**EXERCISE OBJECTIVE**.
Reproduce the records below exactly, leaving out any pictures.

─── SOURCE RECORDS

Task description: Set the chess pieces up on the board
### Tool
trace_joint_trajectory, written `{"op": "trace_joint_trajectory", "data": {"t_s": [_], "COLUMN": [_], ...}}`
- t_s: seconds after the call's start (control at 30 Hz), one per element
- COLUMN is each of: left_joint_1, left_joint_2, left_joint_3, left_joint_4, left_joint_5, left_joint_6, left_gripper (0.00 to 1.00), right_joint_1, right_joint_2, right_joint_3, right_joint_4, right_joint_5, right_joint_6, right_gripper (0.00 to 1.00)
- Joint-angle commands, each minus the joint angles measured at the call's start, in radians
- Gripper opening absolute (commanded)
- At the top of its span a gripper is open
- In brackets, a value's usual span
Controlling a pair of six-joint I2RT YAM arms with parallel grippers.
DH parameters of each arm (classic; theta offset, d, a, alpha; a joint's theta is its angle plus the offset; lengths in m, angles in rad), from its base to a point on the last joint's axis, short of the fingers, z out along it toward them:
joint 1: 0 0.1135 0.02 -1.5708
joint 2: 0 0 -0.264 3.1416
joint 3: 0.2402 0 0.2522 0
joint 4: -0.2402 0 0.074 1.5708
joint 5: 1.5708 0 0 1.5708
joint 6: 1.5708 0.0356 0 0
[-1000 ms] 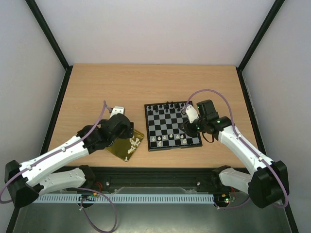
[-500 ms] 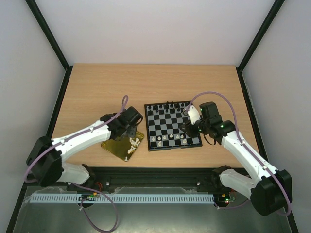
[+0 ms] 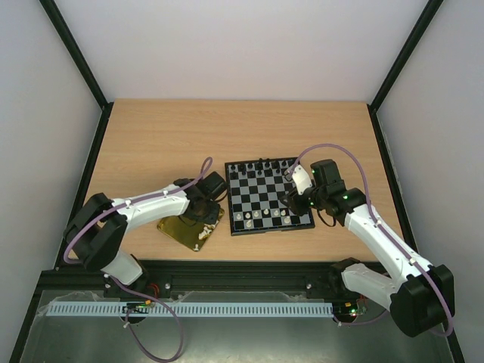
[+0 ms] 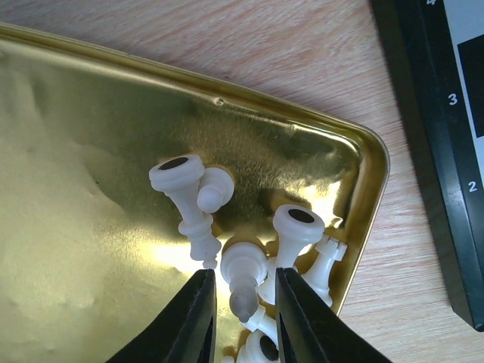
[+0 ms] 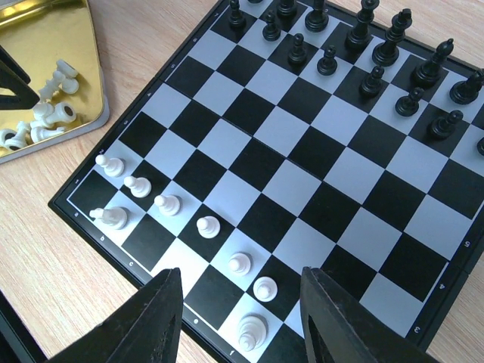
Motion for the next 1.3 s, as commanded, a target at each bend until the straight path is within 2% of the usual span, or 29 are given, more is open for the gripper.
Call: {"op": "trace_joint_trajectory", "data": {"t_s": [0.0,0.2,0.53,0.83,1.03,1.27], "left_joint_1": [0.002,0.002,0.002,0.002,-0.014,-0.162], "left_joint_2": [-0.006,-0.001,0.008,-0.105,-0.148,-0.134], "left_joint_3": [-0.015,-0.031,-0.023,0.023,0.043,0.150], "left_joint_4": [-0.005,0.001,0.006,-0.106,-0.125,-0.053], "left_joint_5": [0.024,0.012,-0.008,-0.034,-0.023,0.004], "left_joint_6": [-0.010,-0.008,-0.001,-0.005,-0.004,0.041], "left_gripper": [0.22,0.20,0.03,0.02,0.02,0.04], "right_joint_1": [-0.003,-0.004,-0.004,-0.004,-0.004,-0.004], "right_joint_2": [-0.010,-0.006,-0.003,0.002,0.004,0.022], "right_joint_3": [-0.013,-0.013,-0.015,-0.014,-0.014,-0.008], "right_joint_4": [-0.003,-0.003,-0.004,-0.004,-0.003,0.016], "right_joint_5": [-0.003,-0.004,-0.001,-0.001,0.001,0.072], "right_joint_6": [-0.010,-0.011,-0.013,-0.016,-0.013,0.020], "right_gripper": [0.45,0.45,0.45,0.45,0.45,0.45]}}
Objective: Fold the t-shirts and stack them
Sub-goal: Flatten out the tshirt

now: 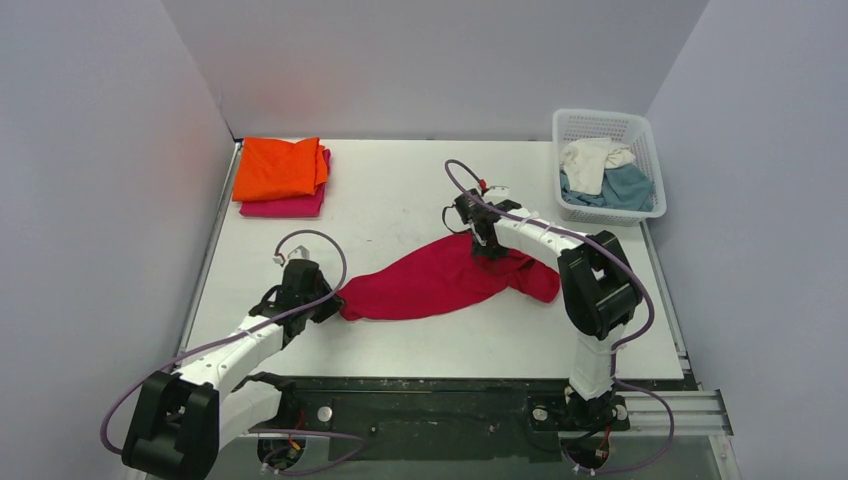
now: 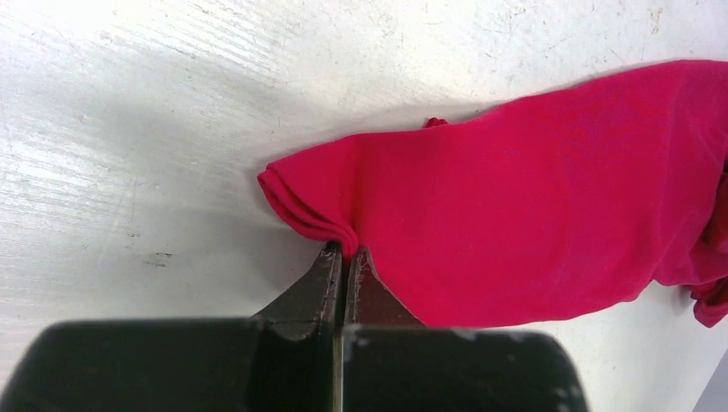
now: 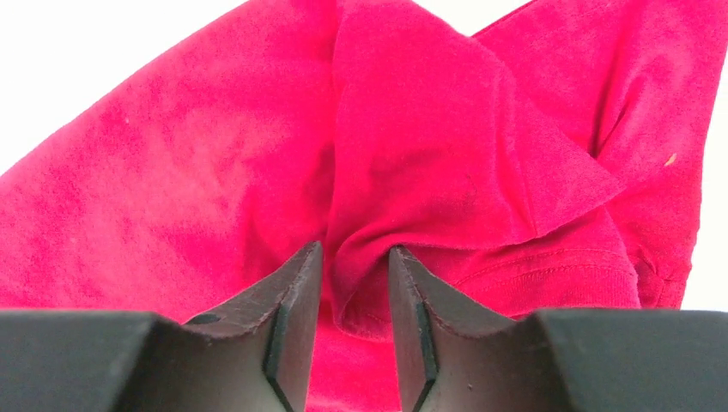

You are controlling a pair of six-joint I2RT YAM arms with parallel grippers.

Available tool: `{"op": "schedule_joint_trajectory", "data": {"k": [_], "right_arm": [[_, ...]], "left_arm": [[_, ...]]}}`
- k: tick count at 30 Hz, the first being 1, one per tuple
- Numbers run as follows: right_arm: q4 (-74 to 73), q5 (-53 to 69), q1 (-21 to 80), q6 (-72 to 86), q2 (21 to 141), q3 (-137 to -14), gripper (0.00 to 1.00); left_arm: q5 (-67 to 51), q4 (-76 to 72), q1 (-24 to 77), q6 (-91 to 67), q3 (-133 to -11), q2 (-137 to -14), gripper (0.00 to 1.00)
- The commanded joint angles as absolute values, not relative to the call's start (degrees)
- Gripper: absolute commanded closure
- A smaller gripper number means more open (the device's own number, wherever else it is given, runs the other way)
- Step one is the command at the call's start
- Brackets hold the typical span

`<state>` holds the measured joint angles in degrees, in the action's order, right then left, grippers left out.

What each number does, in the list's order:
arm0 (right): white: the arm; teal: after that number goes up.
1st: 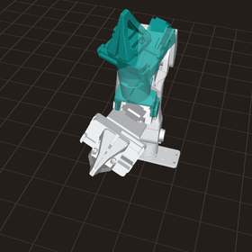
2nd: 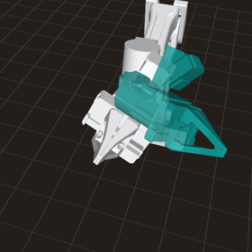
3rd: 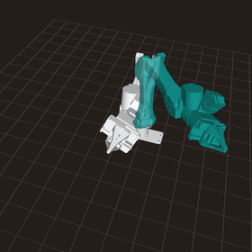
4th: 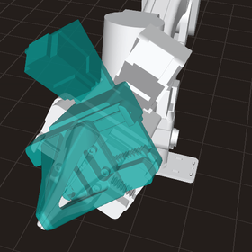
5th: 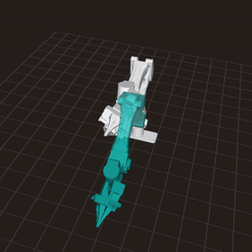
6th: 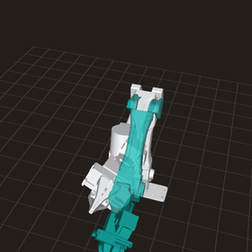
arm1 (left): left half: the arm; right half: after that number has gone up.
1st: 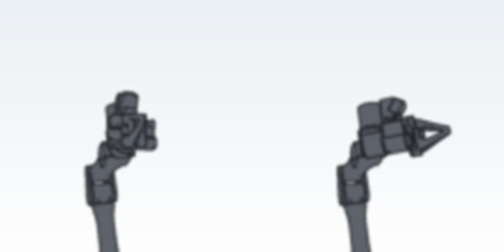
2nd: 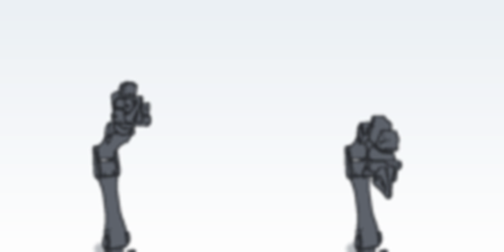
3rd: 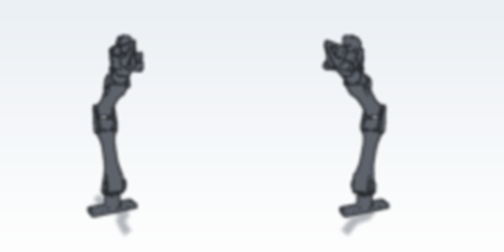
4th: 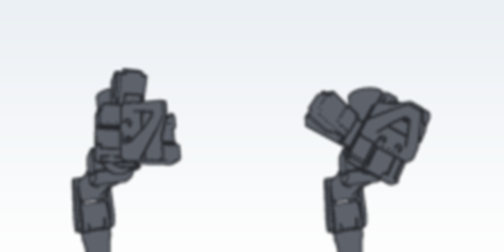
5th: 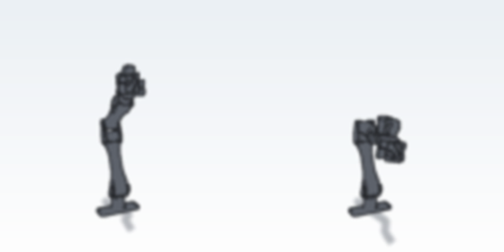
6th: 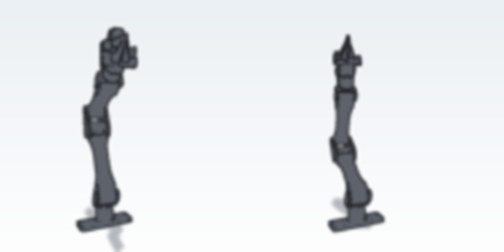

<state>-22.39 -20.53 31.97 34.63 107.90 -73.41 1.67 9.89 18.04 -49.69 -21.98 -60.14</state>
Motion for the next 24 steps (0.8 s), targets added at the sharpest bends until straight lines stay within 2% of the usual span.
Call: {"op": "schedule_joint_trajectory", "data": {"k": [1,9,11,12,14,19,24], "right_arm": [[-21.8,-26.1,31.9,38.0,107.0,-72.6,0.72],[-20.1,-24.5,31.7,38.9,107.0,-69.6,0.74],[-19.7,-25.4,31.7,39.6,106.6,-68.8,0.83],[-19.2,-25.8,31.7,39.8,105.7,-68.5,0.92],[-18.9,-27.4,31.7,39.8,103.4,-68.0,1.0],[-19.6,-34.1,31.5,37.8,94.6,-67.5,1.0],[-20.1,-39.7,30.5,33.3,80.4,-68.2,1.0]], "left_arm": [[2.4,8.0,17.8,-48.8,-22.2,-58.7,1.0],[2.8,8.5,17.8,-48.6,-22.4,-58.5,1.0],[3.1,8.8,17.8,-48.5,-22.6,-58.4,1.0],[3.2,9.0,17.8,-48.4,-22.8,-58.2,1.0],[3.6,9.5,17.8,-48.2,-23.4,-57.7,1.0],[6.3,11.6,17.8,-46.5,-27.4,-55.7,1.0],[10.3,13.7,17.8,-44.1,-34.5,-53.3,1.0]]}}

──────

**YOUR RESPONSE**.
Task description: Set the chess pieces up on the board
### Tool
trace_joint_trajectory, written `{"op": "trace_joint_trajectory", "data": {"t_s": [_], "COLUMN": [_], ...}}`
- t_s: seconds after the call's start (control at 30 Hz), one per element
- COLUMN is each of: left_joint_1, left_joint_2, left_joint_3, left_joint_4, left_joint_5, left_joint_6, left_gripper (0.00 to 1.00), right_joint_1, right_joint_2, right_joint_3, right_joint_4, right_joint_5, right_joint_6, right_gripper (0.00 to 1.00)
- Joint-angle commands, each minus the joint angles measured at the call's start, in radians
- Gripper opening absolute (commanded)
- At the top of its span a gripper is open
- In brackets, a value's usual span
Controlling a pair of six-joint I2RT YAM arms with parallel grippers.
DH parameters of each arm (classic; theta offset, d, a, alpha; a joint's theta is its angle plus the offset; lengths in m, angles in rad), from its base to a point on the last joint's axis, short of the fingers, z out along it toward them:
joint 1: 0 0.1135 0.02 -1.5708
joint 2: 0 0 -0.264 3.1416
joint 3: 0.2402 0 0.2522 0
joint 4: -0.2402 0 0.074 1.5708
joint 5: 1.5708 0 0 1.5708
joint 6: 1.5708 0.0356 0 0
[-1000 ms] 
[-500 ms] 
[+0 ms] 
[+0 ms] 
[+0 ms] 
Motion for the next 1.3 s, as commanded, a target at each bend until the straight path is within 2% of the usual span, or 29 are given, more is open for the gripper.
Call: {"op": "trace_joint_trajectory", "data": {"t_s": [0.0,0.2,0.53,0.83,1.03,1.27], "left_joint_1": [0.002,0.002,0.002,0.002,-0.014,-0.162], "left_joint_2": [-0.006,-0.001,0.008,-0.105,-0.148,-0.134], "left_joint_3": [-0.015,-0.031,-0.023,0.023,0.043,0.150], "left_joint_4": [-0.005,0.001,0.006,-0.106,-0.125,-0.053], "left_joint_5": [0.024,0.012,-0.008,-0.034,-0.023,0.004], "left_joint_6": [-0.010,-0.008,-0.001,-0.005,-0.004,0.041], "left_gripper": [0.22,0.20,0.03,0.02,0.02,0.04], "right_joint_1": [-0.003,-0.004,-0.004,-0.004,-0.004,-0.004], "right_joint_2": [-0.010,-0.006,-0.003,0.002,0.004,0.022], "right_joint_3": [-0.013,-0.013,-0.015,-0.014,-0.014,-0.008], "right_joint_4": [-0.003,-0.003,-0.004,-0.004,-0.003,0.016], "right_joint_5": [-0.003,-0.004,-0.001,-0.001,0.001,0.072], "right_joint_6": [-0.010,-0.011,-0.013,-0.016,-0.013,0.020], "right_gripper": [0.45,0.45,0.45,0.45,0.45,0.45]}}
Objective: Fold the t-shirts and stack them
Sub-goal: Flatten out the tshirt

now: 
now: 
now: 

You are controlling a pair of six-joint I2RT YAM arms with parallel grippers.

Available tool: `{"op": "schedule_joint_trajectory", "data": {"k": [_], "right_arm": [[_, ...]], "left_arm": [[_, ...]]}}`
- k: tick count at 30 Hz, the first being 1, one per tuple
- Numbers run as follows: right_arm: q4 (-74 to 73), q5 (-53 to 69), q1 (-21 to 80), q6 (-72 to 86), q2 (21 to 141), q3 (-137 to -14), gripper (0.00 to 1.00); left_arm: q5 (-67 to 51), q4 (-76 to 72), q1 (-24 to 77), q6 (-91 to 67), q3 (-133 to -11), q2 (-137 to -14), gripper (0.00 to 1.00)
- The commanded joint angles as absolute values, not relative to the call's start (degrees)
- Gripper: absolute commanded closure
- A smaller gripper number means more open (the device's own number, wherever else it is given, runs the other way)
- Step one is the command at the call's start
- Brackets hold the typical span

`<state>` holds the measured joint angles in degrees, in the action's order, right then left, grippers left out.

What each number does, in the list's order:
arm0 (right): white: the arm; teal: after that number goes up.
1st: 
2nd: 
3rd: 
4th: 
5th: 
6th: 
arm1 (left): left half: the arm; right half: after that number has gone up.
1st: 
2nd: 
3rd: 
4th: 
5th: 
6th: 

<state>-22.39 -20.53 31.97 34.63 107.90 -73.41 1.67 9.89 18.04 -49.69 -21.98 -60.14</state>
Motion for the next 24 steps (0.8 s), targets added at the sharpest bends until straight lines stay within 2% of the usual span.
Call: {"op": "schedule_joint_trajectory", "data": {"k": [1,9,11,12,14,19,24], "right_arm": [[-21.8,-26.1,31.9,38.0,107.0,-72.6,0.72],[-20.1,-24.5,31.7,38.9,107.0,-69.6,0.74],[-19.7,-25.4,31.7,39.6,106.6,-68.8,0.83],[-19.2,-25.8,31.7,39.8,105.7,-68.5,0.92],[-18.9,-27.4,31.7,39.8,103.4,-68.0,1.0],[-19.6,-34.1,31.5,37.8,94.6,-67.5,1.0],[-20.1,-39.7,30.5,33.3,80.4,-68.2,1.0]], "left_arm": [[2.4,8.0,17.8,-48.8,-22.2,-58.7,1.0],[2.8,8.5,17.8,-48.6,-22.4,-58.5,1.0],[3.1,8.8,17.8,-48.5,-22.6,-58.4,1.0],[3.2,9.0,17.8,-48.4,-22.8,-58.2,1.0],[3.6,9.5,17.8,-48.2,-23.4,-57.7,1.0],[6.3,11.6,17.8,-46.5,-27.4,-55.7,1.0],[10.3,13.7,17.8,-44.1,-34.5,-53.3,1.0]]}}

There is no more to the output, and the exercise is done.